- **TASK TO CARRY OUT**: Go through the listing below and say how many lines contain "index"; write nothing but the number.
(Beginning of SOURCE MATERIAL)
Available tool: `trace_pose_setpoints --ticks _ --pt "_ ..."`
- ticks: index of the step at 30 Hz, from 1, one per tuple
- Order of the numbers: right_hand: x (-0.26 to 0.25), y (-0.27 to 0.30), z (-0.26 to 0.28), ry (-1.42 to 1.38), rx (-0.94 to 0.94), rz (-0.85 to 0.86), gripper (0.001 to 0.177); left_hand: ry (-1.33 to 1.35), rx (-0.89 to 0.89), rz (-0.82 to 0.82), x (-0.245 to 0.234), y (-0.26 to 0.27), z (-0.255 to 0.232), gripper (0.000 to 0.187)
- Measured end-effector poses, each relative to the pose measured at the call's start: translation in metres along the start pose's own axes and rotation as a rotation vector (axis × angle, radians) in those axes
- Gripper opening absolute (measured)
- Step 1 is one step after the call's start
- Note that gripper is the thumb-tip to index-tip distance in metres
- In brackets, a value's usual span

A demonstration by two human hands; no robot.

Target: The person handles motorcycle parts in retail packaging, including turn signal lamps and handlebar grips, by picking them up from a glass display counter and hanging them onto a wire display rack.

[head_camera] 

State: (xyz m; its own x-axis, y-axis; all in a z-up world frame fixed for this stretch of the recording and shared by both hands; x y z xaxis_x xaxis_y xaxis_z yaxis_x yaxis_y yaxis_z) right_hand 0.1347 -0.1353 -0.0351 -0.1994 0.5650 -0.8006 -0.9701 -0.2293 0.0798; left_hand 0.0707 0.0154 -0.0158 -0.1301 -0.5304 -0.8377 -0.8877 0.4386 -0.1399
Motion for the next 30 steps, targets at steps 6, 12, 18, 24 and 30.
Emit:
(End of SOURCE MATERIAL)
- **RESULT OF THIS TASK**: 2